Division of Gastroenterology, University of Calgary, Calgary, AB, Canada.
Liver Int. 2011 May;31(5):712-20. doi: 10.1111/j.1478-3231.2011.02484.x. Epub 2011 Mar 9.
BACKGROUND/AIMS: Administrative databases could be useful in studying the epidemiology of primary sclerosing cholangitis (PSC); however, there is no information regarding the validity of the diagnostic code in administrative databases. The aims of this study were to determine the validity of administrative data for a diagnosis of PSC and generate algorithms for the identification of PSC patients.

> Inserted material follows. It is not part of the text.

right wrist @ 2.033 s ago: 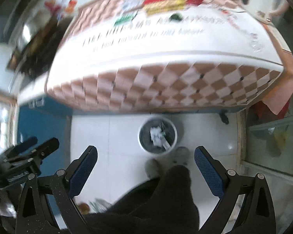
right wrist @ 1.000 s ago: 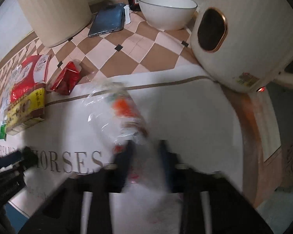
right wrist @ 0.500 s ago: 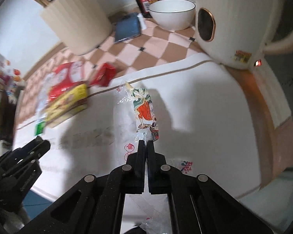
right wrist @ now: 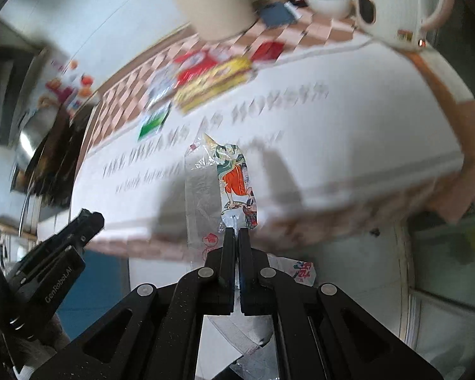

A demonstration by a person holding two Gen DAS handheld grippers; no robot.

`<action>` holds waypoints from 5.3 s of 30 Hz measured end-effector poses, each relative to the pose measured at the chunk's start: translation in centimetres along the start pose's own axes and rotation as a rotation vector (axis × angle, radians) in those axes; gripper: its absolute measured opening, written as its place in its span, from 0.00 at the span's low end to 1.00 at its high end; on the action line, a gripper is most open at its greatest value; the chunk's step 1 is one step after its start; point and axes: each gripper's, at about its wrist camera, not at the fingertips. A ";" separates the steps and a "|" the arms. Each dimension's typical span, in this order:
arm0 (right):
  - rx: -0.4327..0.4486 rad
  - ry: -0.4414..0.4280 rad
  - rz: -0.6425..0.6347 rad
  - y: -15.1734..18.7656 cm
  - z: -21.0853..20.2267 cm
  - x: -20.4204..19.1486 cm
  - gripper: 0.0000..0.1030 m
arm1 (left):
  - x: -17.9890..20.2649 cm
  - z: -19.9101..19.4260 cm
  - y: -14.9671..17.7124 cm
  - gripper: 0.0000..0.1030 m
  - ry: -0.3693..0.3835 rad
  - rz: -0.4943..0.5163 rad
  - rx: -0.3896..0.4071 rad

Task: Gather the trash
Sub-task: 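Drop the wrapper and scrap into the grey bin by opening both tools, then raise both tools back toward the remaining packets on the counter, then grasp the green-and-white medicine box with the left tool while the right tool grasps the yellow box, then carry both boxes down over the bin and open both tools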

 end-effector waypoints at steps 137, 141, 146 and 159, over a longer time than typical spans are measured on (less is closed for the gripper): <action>-0.430 0.097 -0.177 -25.4 18.9 3.0 0.87 | -0.1 22.0 -21.8 0.82 -0.046 -0.225 -0.344; -0.426 0.106 -0.287 -25.4 18.7 2.0 0.87 | 0.9 20.8 -22.8 0.18 -0.050 -0.184 -0.295; -0.436 0.149 -0.359 -24.7 20.1 1.0 0.88 | 1.9 19.9 -22.4 0.00 -0.104 -0.110 -0.264; -0.290 0.093 -0.258 -20.0 15.7 -0.8 0.65 | -3.3 10.8 -16.7 0.00 -0.023 -0.197 -0.127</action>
Point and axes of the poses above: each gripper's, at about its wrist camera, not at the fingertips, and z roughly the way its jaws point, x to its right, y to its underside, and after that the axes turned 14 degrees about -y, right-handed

The sensitivity (Se) and positive predictive value (PPV) of a PSC diagnosis based on administrative data from 2000 to 2003 were determined through chart review data. Algorithms were developed by considering variables associated with PSC and coding details. A logistic regression model was constructed using covariates associated with PSC. Based on this model, each subject was assigned a probability of having PSC. A cutoff value was selected that maximized the Se and specificity (Sp) of correctly predicting PSC cases.
In the administrative data, the initial Se and PPV were 83.7 and 7.2% respectively. The optimal algorithm included one PSC code and one inflammatory bowel disease code and had Se 56% and PPV 59%. Overall, the algorithms yielded inadequate PPV and Se estimates to identify a cohort of true PSC cases. The predictive model was constructed using six covariates. For this model, the area under the receiver operating characteristic curve was 93.5%. A cutoff of 0.0729 was used, which maximized the Se 81.9% and Sp 90.7%; however, the PPV was 41.0%.
An algorithm for the identification of true PSC cases from administrative data was not possible. We recommend that PSC receives a distinct ICD code from ascending cholangitis.
背景/目的:行政数据库可用于研究原发性硬化性胆管炎(PSC)的流行病学;然而,关于行政数据库中诊断代码的有效性尚无信息。本研究的目的是确定基于 2000 年至 2003 年行政数据诊断 PSC 的准确性,并生成 PSC 患者识别算法。
通过图表回顾数据确定基于行政数据的 PSC 诊断的敏感性(Se)和阳性预测值(PPV)。通过考虑与 PSC 相关的变量和编码细节来开发算法。使用与 PSC 相关的协变量构建逻辑回归模型。基于该模型,为每个对象分配患有 PSC 的概率。选择最大化正确预测 PSC 病例的 Se 和特异性(Sp)的截断值。
在行政数据中,初始 Se 和 PPV 分别为 83.7%和 7.2%。最佳算法包括一个 PSC 代码和一个炎症性肠病代码,Se 为 56%,PPV 为 59%。总体而言,这些算法得出的 PPV 和 Se 估计值不足以识别真正的 PSC 病例队列。预测模型使用六个协变量构建。对于该模型,接收者操作特征曲线下的面积为 93.5%。使用截断值 0.0729,可最大化 Se 81.9%和 Sp 90.7%;然而,PPV 为 41.0%。
无法从行政数据中确定真正的 PSC 病例的算法。我们建议 PSC 从上行胆管炎获得独特的 ICD 代码。